The decision to organize a 5,000-member rapid reaction force was made during a meeting of NATO defense ministers in Brussels, where a Readiness Action Plan was drafted.
The Spanish military will supply 4,000 of the 5,000 land troops that will make up the new advance team, which would be the first to be deployed to volatile areas, when it heads the unit next year.
“The essence of this force is its deterrent capability. NATO needs to have a unit that will show the world that its reaction can be strong and immediate,” said Spanish Defense Minister Pedro Morenés.
Spanish Defense Minister Pedro Morenés
NATO Secretary General Jens Stoltenberg explained that the spearhead team would be backed by special forces and air and sea units. Together, the enhanced NATO Response Force will consist of around 30,000 troops, he said.

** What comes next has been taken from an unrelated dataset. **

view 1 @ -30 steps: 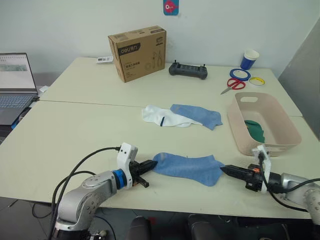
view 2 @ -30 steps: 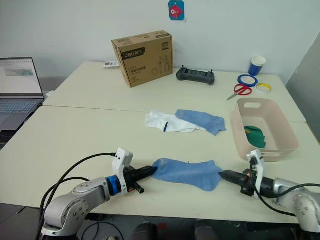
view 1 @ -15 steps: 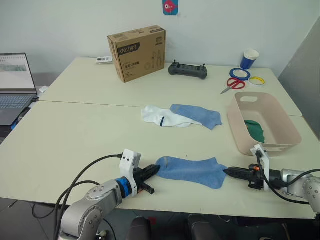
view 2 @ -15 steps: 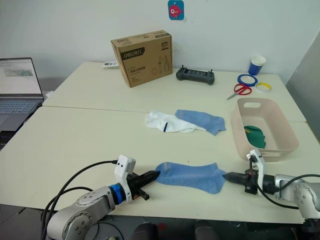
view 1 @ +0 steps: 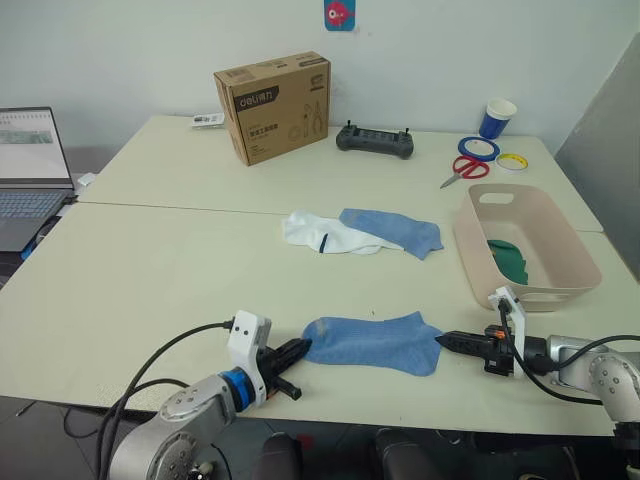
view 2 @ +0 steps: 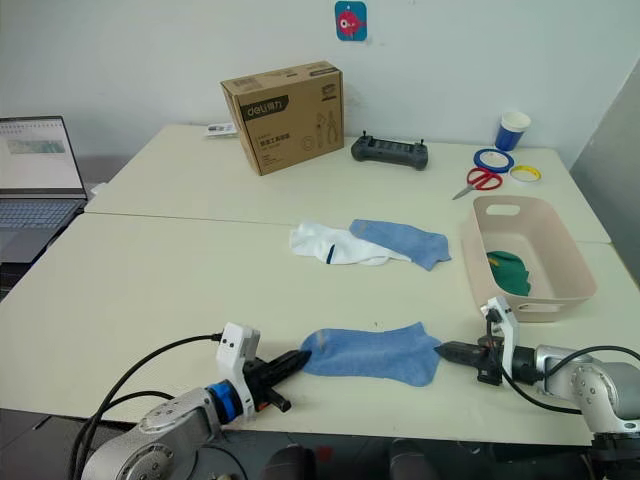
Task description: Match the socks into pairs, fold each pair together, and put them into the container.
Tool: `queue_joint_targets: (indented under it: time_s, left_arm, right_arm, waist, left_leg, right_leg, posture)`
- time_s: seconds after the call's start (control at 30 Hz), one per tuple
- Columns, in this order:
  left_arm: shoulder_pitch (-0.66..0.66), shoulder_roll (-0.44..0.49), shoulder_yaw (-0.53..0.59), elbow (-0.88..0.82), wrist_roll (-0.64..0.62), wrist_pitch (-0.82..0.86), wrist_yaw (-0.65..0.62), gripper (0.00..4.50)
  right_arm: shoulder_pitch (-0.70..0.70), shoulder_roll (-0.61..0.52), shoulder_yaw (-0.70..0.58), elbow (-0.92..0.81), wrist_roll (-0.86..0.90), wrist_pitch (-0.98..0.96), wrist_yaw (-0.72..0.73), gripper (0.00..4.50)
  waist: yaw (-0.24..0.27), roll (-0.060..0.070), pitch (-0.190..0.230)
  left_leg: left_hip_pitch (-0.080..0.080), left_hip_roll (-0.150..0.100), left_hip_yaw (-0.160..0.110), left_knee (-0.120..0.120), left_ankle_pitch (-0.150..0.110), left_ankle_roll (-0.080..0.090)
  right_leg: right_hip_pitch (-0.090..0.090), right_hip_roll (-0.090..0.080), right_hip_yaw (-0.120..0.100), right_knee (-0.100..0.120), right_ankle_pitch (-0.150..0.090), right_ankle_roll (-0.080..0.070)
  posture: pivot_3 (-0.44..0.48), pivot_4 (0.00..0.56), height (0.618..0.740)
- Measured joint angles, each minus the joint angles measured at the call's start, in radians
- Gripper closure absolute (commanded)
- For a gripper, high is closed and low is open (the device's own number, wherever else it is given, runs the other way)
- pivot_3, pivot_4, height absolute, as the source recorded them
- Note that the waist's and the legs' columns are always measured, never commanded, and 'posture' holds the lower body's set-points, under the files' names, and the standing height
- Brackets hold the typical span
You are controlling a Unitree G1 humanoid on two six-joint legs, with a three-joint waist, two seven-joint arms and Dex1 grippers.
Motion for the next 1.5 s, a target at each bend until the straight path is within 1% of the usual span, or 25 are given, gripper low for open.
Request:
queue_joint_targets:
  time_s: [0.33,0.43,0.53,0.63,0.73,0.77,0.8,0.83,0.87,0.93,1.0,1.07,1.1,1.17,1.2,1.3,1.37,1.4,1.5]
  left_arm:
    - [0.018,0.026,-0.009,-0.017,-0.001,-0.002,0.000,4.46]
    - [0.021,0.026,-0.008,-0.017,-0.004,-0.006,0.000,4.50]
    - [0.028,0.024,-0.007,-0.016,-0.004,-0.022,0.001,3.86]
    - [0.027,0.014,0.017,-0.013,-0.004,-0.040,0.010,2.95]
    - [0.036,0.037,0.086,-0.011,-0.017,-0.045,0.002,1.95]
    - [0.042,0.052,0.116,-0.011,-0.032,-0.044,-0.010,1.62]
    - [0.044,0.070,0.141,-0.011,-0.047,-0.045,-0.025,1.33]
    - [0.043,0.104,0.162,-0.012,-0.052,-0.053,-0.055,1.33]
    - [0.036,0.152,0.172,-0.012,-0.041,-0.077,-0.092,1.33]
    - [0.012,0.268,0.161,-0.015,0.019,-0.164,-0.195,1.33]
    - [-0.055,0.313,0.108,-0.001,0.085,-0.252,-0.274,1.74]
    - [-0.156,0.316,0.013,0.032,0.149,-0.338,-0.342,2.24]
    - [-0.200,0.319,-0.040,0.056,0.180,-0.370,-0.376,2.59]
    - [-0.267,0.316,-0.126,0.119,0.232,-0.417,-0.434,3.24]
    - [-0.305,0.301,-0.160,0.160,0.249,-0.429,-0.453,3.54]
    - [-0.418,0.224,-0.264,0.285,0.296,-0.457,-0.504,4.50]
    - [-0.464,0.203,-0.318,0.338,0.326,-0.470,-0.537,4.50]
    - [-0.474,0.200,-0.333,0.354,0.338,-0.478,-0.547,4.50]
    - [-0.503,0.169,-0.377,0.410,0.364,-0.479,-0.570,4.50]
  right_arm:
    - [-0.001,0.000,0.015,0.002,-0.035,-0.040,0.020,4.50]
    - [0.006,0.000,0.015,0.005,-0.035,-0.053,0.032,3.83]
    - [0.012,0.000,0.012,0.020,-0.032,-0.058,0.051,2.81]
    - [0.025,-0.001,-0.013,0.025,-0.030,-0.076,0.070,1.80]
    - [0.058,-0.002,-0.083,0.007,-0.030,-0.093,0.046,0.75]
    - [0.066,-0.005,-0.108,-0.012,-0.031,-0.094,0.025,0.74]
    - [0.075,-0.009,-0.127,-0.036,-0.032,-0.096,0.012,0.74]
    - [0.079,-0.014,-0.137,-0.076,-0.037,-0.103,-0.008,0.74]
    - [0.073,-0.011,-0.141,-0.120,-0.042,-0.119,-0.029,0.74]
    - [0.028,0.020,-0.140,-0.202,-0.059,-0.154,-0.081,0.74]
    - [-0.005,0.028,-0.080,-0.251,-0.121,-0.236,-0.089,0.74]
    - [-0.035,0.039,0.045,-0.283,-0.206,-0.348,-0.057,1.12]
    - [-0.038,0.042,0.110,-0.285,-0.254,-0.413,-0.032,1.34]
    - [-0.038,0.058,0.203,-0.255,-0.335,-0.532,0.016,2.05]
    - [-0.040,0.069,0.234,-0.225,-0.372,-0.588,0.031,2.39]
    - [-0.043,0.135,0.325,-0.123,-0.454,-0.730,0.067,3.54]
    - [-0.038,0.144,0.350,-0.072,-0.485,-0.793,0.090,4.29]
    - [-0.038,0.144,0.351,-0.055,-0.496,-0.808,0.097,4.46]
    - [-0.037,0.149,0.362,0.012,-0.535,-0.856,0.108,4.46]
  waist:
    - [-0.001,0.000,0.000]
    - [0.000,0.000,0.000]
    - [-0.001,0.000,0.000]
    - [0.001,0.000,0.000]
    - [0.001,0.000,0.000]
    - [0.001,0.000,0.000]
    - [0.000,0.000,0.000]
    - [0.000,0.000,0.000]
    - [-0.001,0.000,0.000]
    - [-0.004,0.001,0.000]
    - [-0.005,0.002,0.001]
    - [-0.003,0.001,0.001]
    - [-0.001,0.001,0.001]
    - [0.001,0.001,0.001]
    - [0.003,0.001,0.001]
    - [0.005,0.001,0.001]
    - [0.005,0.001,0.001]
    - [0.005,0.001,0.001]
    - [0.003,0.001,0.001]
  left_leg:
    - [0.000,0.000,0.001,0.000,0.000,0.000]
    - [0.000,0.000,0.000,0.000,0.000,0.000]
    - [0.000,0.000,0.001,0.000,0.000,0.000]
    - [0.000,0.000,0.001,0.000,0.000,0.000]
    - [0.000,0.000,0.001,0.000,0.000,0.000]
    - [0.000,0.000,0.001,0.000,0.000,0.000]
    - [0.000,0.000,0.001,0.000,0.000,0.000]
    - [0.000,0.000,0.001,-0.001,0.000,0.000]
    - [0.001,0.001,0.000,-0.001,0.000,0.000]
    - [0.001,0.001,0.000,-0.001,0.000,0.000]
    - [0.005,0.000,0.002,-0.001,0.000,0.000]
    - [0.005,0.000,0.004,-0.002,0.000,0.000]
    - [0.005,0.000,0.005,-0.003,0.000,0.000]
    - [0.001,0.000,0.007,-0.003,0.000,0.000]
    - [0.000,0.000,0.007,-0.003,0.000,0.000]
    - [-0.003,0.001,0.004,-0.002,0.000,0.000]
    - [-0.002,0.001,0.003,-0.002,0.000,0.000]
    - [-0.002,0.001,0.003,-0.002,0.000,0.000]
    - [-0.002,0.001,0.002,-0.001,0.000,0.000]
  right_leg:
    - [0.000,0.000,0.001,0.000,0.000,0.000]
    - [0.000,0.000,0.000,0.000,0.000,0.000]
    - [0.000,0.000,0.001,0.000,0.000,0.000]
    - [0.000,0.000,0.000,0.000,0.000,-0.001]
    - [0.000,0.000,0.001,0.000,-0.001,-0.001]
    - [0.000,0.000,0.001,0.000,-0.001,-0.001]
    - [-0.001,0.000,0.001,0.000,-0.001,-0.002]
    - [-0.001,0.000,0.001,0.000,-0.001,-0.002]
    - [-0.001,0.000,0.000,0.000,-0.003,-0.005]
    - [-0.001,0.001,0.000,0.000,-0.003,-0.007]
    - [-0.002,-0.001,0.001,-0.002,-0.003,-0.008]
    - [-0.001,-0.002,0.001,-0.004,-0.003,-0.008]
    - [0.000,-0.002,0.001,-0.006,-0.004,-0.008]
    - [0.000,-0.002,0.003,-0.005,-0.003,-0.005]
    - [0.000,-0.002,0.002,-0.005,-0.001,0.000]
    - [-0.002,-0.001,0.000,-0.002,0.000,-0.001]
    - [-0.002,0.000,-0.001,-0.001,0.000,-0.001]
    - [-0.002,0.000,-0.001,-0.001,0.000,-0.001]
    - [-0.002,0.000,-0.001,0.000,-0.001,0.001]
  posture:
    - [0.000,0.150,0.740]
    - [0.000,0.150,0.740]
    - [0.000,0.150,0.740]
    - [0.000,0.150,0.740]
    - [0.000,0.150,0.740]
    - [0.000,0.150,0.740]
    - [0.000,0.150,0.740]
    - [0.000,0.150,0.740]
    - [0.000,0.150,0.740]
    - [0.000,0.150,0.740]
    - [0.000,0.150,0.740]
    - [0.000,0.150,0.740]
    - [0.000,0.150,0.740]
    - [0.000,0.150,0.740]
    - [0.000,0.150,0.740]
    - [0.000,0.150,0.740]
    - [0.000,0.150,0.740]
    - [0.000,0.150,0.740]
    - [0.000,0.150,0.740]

Morenés said 3,000 troops would be sent in from different Spanish brigades while another 1,000 will come from the Bétora base in Valencia.
The need for a revamped response force comes amid growing concerns within the alliance about its weak spots in eastern Europe, where NATO officials believe a real threat is being posed by Russia.
Germany, the Netherlands and Norway will head the force this year, while Spain is taking over in 2016, followed by the UK in 2017.
Six new command posts
As NATO deals with the growing crisis in Ukraine, the defense ministers also approved a measure to set up six command and control posts, each with 30 to 40 soldiers, in Poland, Lithuania, Latvia, Estonia, Romania and Bulgaria.
The objective is to rely on reinforcements “in case it becomes necessary,” said one alliance source.
NATO sees these initiatives as a response to Moscow’s recent muscle-flexing, which includes flying fighter jets near European airspace and conducting military exercises along the borders of NATO-member countries.
“If a crisis arises, [control and command posts] will ensure that national and NATO forces from across the alliance are able to act as one from the start. They will make rapid deployment easier, support planning for collective defense, and help coordinate training and exercises,” the secretary general said.